This time, a parody site that we put up years ago has apparently come under fire due to the expanded power given to corporations through WIPO. In early 1999, when we made the www.guinessrecords.com site to protest the Guinness Book of World Records' horrible piece on Kevin Mitnick, few would debate that this was a valid form of expression. It was clear to all but the most dimwitted that this was a parody. We even included a link to the real site for those who didn't figure it out. Incredibly, that link is referred to as "unauthorized" in the Guinness letter to us.

Parody is a legitimate form of expression which often makes use of similar sounding or similarly spelled names such as these fake radio ads for AD&D (not AT&T) and ABT (not ADT) Alarm Systems. But parody can even extend to the actual name of the entity being made fun of, such as this takeoff of Tom Brokaw on NBC, which even makes "fair use" of the NBC theme. (For these and other great audio parodies, visit Premiere Radio Networks.)

Printed parodies also have a long tradition, such as this spoof of a vodka ad which uses the real name of the company, this imitation of a famous cigarette company which modifies the real name to make a statement, this use of actual wording and images from a real ad to make a point in a parody, and this fake fashion ad which probably pisses off people from many backgrounds. (For the best in mock print ads, visit Ad Busters.)

And throughout all of this, there remain sites that grab people's attention through cleverly registering misspellings of popular words, such as http://www.olympisc.com, which reached a lot of people during the recent Olympic Games in Sydney.

All of these legitimate forms of expression are under threat thanks to the increased power globalization grants to already powerful entities.

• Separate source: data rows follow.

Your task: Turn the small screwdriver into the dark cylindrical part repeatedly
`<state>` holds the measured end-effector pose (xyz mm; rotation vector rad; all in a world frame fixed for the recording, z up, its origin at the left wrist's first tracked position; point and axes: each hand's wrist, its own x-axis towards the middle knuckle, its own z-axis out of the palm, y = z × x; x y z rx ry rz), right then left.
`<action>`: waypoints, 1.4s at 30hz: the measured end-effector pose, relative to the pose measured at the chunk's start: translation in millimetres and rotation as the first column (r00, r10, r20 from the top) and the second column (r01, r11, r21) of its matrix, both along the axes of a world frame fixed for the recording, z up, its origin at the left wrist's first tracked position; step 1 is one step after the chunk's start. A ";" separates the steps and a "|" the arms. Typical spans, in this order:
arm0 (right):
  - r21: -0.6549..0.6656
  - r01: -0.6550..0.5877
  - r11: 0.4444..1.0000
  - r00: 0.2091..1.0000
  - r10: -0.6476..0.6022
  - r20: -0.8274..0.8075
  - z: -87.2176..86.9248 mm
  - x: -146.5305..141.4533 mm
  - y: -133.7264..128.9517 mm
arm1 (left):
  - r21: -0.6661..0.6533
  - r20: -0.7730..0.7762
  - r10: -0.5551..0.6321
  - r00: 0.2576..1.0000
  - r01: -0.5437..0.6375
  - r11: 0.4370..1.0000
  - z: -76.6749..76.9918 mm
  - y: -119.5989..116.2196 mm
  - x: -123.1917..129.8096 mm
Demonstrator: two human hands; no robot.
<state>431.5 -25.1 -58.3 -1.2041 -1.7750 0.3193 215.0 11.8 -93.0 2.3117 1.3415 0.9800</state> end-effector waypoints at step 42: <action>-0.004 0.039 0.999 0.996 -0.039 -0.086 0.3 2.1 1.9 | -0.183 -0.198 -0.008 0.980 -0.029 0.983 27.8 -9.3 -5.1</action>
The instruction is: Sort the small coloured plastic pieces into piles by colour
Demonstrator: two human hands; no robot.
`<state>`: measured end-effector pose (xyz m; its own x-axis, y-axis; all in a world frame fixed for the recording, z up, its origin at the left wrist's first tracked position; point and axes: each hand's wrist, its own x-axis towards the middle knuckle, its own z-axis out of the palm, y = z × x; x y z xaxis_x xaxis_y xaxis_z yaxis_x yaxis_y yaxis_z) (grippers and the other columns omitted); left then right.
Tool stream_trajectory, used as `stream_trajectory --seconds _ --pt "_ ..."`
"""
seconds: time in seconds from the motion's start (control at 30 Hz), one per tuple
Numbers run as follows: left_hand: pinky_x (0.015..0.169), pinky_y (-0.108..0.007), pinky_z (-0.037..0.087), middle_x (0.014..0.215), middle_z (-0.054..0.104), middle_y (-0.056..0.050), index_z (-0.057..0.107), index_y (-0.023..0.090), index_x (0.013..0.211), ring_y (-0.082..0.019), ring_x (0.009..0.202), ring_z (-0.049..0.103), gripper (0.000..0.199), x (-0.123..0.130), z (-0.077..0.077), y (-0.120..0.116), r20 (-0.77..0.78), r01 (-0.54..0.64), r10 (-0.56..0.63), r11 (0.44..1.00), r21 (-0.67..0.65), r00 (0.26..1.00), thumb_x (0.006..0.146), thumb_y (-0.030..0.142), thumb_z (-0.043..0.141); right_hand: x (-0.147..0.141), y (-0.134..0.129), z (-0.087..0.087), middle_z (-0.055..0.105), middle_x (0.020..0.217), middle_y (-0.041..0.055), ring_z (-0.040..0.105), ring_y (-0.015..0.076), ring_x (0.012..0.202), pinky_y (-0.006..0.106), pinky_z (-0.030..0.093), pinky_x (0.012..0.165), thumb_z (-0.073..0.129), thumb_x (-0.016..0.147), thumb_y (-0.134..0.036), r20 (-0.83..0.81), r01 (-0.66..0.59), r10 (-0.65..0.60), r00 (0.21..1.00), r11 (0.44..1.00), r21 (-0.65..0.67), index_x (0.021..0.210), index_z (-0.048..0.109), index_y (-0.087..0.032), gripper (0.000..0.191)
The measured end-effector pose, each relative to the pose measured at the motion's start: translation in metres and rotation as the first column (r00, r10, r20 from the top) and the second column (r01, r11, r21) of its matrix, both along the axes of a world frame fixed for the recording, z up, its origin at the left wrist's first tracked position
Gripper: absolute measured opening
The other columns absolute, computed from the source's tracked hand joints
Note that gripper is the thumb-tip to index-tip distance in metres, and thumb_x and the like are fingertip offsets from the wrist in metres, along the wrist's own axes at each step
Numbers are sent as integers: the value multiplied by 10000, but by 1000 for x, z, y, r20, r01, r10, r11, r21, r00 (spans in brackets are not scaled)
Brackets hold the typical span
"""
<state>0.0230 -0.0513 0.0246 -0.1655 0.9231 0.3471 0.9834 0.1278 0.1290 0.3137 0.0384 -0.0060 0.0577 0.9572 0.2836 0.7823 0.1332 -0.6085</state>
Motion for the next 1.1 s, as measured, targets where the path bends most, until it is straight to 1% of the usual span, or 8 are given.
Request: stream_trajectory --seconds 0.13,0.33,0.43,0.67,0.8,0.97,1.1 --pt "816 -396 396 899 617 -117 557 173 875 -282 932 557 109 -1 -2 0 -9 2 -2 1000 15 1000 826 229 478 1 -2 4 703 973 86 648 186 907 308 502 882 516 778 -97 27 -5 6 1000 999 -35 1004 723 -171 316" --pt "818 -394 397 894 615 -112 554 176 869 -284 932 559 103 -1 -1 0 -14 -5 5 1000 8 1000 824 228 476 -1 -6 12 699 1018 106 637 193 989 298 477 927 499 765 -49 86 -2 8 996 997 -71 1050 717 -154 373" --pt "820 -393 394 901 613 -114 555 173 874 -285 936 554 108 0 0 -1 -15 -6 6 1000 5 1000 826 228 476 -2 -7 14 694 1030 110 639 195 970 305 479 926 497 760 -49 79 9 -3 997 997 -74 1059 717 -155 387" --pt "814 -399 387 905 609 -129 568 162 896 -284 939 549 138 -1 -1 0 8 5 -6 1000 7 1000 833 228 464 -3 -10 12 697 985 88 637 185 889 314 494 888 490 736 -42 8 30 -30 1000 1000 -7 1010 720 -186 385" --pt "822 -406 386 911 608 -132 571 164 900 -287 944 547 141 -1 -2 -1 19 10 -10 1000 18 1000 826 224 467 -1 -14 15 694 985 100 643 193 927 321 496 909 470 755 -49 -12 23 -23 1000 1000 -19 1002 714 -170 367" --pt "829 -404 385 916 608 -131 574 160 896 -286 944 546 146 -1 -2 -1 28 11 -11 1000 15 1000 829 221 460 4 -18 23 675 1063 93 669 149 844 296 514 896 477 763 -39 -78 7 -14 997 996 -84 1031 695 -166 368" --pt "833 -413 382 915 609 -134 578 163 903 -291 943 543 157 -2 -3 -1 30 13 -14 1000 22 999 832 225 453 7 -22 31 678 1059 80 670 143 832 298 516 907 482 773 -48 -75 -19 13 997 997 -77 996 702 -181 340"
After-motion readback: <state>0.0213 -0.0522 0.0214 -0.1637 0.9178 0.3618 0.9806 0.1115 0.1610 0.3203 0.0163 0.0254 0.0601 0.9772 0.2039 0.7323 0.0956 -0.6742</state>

Even a presidential candidate is being sued by Mastercard for a parody they object to: Nader Tells MasterCard to 'Lighten Up'. Corporate indignation seems to know no boundaries.

While we appreciate the somewhat friendly tone of the Guinness people as well as their offer to pay us the registration fees for the site from the day we got it back in 1999, there is a more important issue at stake here. Since we've been engaged in a fight for free speech and fair use on the DeCSS issue for nearly a year now, we can't simply give up our speech because someone finds it annoying. (It's ironic because had this not happened, we probably would have just let the site expire in February. We hadn't even thought about it in over a year.) What we will do as a show of good faith is put a massive notice on the page that this is a parody as well as a clear link for those who wish to visit the real site. This is NOT something we're required to do in our eyes but we're currently pointing all of our venom at Verizon so we'll do something nice as a counterbalance.

There is one other thing. If the people at the Guinness Book of World Records officially retract the story on Mitnick (an official letter to us will do), we will give them the site without charge immediately upon receipt as the site would no longer serve a purpose to us. No need for us to go into the particulars of what is wrong with the story here - it's all detailed at www.guinessrecords.com.